Last month, South Korea imposed its own sanctions on 15 North Korean individuals and 16 organizations suspected of involvement in illicit activities to finance North Korea’s nuclear weapons and missile programs. They were Seoul’s first unilateral sanctions on North Korea in five years, but experts say they were largely a symbolic step because the two Koreas have little financial dealings between them.
But observers say Seoul’s push to coordinate with the United States and others to crack down on the North’s alleged illicit cyber activities could anger North Korea. Earlier this year, a panel of U.N. experts said in a report that North Korea was continuing to steal hundreds of millions of dollars from financial institutions and cryptocurrency firms and exchanges, illicit money that is an important source of funding for its nuclear and missile programs.
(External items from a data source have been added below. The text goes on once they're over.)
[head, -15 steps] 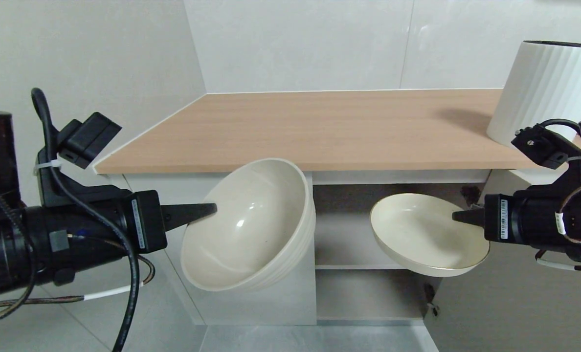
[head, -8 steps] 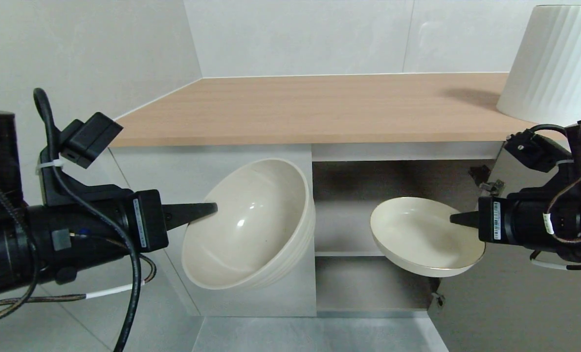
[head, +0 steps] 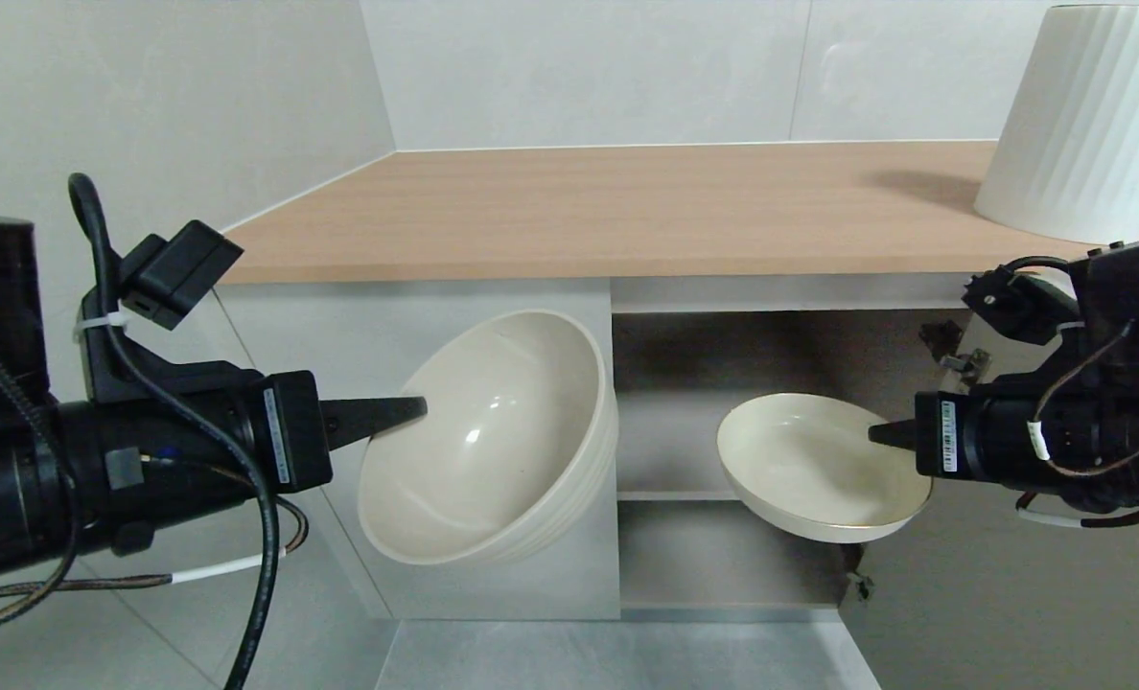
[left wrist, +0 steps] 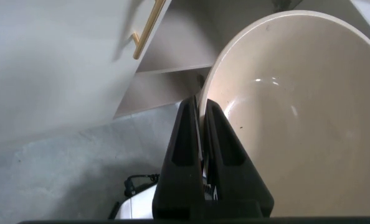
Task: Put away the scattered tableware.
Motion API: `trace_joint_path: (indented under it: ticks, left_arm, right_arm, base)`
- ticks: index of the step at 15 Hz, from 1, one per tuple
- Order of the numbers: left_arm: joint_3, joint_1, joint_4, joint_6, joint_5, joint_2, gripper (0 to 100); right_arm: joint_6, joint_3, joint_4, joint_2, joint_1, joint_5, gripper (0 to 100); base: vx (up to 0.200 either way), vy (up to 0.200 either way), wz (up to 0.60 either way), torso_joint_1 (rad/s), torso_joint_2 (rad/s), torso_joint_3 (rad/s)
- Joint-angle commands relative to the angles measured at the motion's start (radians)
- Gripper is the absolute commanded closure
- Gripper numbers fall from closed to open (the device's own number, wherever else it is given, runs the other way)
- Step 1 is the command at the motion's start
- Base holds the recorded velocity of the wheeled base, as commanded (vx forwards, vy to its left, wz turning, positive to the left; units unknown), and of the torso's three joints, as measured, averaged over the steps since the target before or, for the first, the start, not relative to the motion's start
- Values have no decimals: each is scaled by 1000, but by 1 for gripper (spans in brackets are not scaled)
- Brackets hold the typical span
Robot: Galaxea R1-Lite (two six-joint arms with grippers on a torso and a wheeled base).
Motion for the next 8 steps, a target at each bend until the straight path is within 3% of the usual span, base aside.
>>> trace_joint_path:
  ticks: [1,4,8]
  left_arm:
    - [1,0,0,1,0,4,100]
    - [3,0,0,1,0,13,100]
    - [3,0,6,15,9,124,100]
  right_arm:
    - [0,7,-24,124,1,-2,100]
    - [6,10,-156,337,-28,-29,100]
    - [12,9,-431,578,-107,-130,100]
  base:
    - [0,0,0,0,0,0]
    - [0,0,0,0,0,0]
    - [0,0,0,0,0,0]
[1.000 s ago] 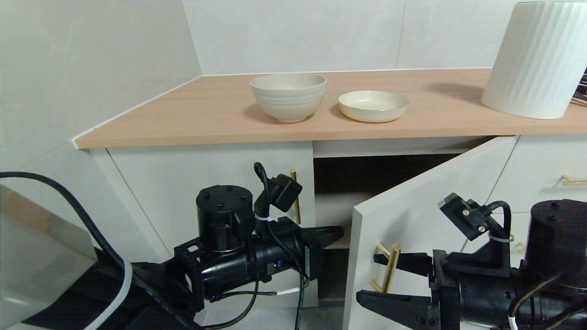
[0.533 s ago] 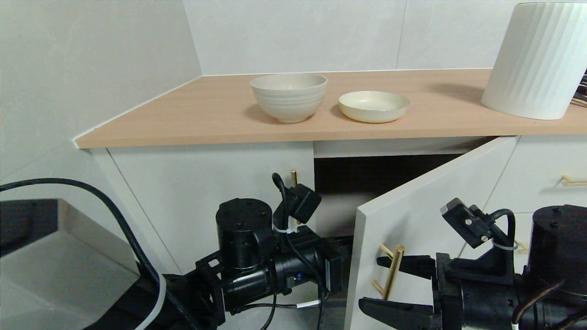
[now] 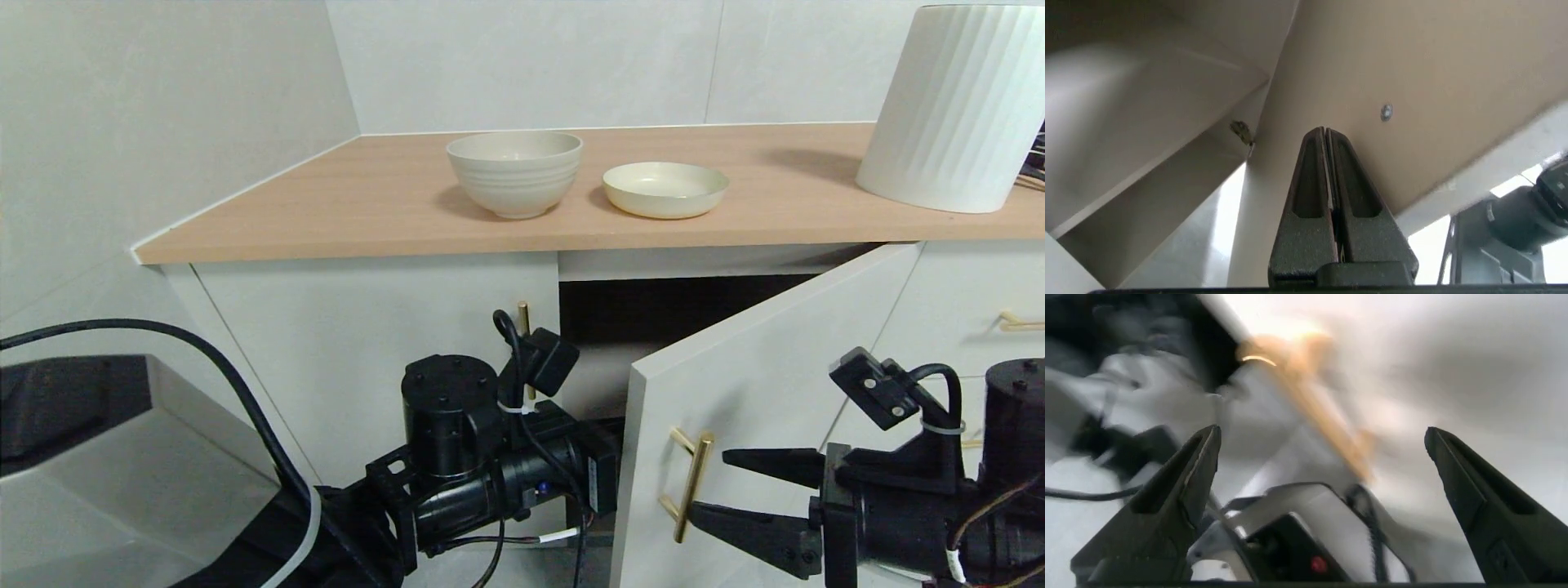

North Korea has been under 11 rounds of U.N. sanctions imposed over its nuclear and missile tests since 2006. But the U.N. Security Council has failed to adopt fresh sanctions on North Korea over its torrid run of banned ballistic missile launches this year because China and Russia, two of the veto-wielding members of the council, have opposed them as they are locked in confrontations with the United States.
North Korea has repeatedly said the U.N. sanctions are proof of U.S. hostility toward North Korea along with its regular military drills with South Korea. U.S.-led diplomacy on North Korea’s nuclear program collapsed in early 2019 due to wrangling over how much sanctions relief North Korea would be given in return for its limited denuclearization steps.
Kim Yo-jong warned Tuesday the United States would face “a more fatal security crisis” as it pushes for U.N. condemnation of the North’s recent intercontinental ballistic missile test that demonstrated its potential to strike all of the mainland U.S.
Kim Yo-jong’s official title is a vice department director of the Central Committee of the North’s ruling Workers’ Party. But South Korea’s spy service believes she’s the North’s second-most powerful person after her brother and handles relations with South Korea and the United States.